- _What you should do_:
Look below for the line containing "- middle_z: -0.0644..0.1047" and the line containing "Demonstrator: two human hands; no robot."; repeat exactly those two lines and all lines between them, and nothing else.

──────

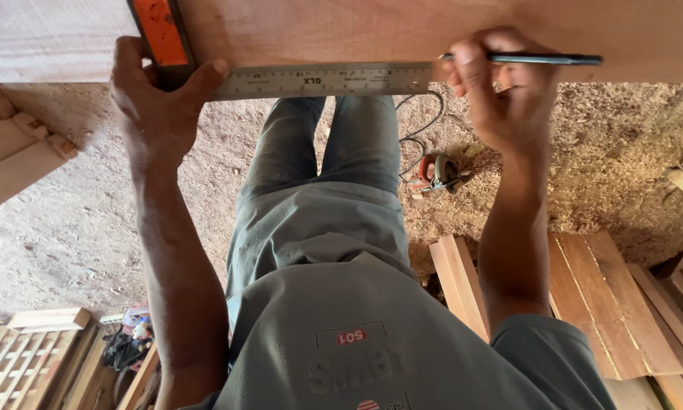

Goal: The person measures and marks wooden planks using a metal ruler and a pencil. They repeatedly position the ruler, mark measurements, and move between planks in a woodshop environment.

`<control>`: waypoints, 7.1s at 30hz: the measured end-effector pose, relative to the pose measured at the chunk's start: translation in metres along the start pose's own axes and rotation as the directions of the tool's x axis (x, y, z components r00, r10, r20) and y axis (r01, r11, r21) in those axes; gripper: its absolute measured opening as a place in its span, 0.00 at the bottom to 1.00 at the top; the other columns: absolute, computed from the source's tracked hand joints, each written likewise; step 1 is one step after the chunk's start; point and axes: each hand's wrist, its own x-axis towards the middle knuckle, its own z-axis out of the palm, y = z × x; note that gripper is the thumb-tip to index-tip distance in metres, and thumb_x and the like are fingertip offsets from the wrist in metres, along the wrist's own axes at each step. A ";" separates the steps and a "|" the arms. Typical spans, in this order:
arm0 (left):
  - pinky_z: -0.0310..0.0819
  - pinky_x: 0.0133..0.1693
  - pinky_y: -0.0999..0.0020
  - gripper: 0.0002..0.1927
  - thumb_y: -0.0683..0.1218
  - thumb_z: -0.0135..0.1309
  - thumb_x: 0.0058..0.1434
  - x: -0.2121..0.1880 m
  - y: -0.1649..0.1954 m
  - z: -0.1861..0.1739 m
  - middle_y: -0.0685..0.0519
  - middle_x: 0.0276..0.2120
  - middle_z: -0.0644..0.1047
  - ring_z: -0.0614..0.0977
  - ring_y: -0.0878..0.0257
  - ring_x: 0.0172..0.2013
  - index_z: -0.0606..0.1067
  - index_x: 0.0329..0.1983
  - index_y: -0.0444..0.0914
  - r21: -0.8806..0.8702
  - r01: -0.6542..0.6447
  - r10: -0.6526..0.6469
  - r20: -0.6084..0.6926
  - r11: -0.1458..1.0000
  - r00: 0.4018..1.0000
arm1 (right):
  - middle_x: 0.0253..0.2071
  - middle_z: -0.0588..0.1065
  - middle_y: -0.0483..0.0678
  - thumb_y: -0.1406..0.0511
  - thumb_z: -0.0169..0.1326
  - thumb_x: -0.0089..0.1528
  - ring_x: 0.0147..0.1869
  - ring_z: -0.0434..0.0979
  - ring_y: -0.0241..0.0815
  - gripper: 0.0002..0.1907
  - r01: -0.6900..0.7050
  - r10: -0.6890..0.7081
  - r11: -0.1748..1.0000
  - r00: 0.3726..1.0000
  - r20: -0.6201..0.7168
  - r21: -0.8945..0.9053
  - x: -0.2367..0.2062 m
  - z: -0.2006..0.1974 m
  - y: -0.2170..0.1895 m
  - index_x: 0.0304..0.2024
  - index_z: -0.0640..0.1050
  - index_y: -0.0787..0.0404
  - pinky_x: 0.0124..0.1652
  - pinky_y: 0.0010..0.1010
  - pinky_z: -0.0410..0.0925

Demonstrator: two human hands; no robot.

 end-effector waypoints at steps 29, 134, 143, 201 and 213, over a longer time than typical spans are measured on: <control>0.85 0.40 0.65 0.24 0.47 0.71 0.68 -0.006 -0.010 0.003 0.45 0.38 0.80 0.88 0.61 0.40 0.66 0.51 0.35 -0.017 -0.011 0.011 0.007 1.000 1.000 | 0.37 0.80 0.55 0.66 0.48 0.82 0.37 0.84 0.41 0.08 0.204 -0.197 0.964 0.979 0.053 -0.172 -0.001 0.009 0.015 0.49 0.74 0.65 0.33 0.29 0.74; 0.85 0.39 0.65 0.26 0.52 0.74 0.68 -0.004 -0.013 0.004 0.46 0.36 0.82 0.87 0.62 0.37 0.69 0.51 0.35 -0.054 -0.023 0.021 -0.040 0.998 0.999 | 0.48 0.84 0.49 0.66 0.68 0.67 0.57 0.77 0.45 0.09 0.194 -0.336 0.817 0.926 -0.174 -0.543 -0.037 0.054 0.008 0.48 0.81 0.58 0.57 0.38 0.71; 0.86 0.39 0.64 0.27 0.53 0.73 0.69 -0.006 -0.017 0.005 0.46 0.36 0.82 0.87 0.62 0.38 0.69 0.51 0.35 -0.014 -0.057 0.056 -0.042 0.998 0.998 | 0.48 0.84 0.48 0.65 0.71 0.66 0.56 0.77 0.45 0.11 0.157 -0.291 0.822 0.942 -0.167 -0.548 -0.039 0.050 0.006 0.46 0.81 0.58 0.56 0.37 0.71; 0.80 0.33 0.61 0.32 0.58 0.75 0.36 -0.022 0.082 -0.035 0.49 0.25 0.81 0.84 0.57 0.30 0.78 0.41 0.38 0.071 0.276 -0.242 -0.313 0.958 0.918 | 0.42 0.80 0.52 0.68 0.59 0.69 0.48 0.78 0.50 0.05 0.535 -0.561 0.766 0.827 0.034 -0.356 0.066 0.009 -0.044 0.46 0.83 0.62 0.49 0.38 0.72; 0.79 0.32 0.62 0.22 0.53 0.71 0.47 0.001 0.056 0.001 0.45 0.31 0.81 0.84 0.61 0.32 0.79 0.39 0.35 0.068 -0.024 0.044 -0.305 0.997 0.951 | 0.37 0.80 0.50 0.69 0.58 0.65 0.44 0.78 0.49 0.06 0.539 -0.585 0.743 0.811 0.006 -0.397 0.063 -0.008 -0.041 0.44 0.83 0.62 0.48 0.41 0.71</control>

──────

- _Solution_:
  - middle_z: -0.0644..0.1047
  - ring_z: -0.0614..0.0977
  - ring_y: -0.0878..0.0257
  - ring_x: 0.0172..0.2013
  - index_z: -0.0606..0.1067
  - index_x: 0.0329..0.1983
  - index_y: -0.0444..0.0914
  - r21: -0.8806..0.8702
  - r01: -0.6542..0.6447
  - r10: -0.6526..0.6469
  - r20: -0.6084..0.6926
  - r11: -0.1458..1.0000
  - r00: 0.4018..1.0000
arm1 (right):
  - middle_x: 0.0253..0.2071
  - middle_z: -0.0588..0.1065
  - middle_y: -0.0483..0.0678
  - thumb_y: -0.1406..0.0511
  - thumb_z: -0.0169..0.1326
  - thumb_x: -0.0089..0.1528
  - ring_x: 0.0147..0.1869
  - ring_z: -0.0434..0.0979
  - ring_y: -0.0241..0.0815
  - gripper: 0.0002..0.1907
  - r01: -0.6900..0.7050
  - r10: -0.6890..0.7081
  - r11: -0.1748..1.0000
  - r00: 0.3726..1.0000
  - r20: -0.6201..0.7168
  - r21: -0.8945..0.9053
  - x: -0.2367..0.2062 m
  - z: -0.2006..0.1974 m
  - y: -0.2170..0.1895 m
  - index_x: 0.0304..0.2024
  - index_z: -0.0640..0.1050
  - index_y: -0.0787..0.0404
  - pinky_x: 0.0124..0.1652
  - pinky_y: 0.0010..0.1010
  - pinky_z: -0.0410..0.0925

Demonstrator: two human hands; no robot.

Output for this exercise is now complete.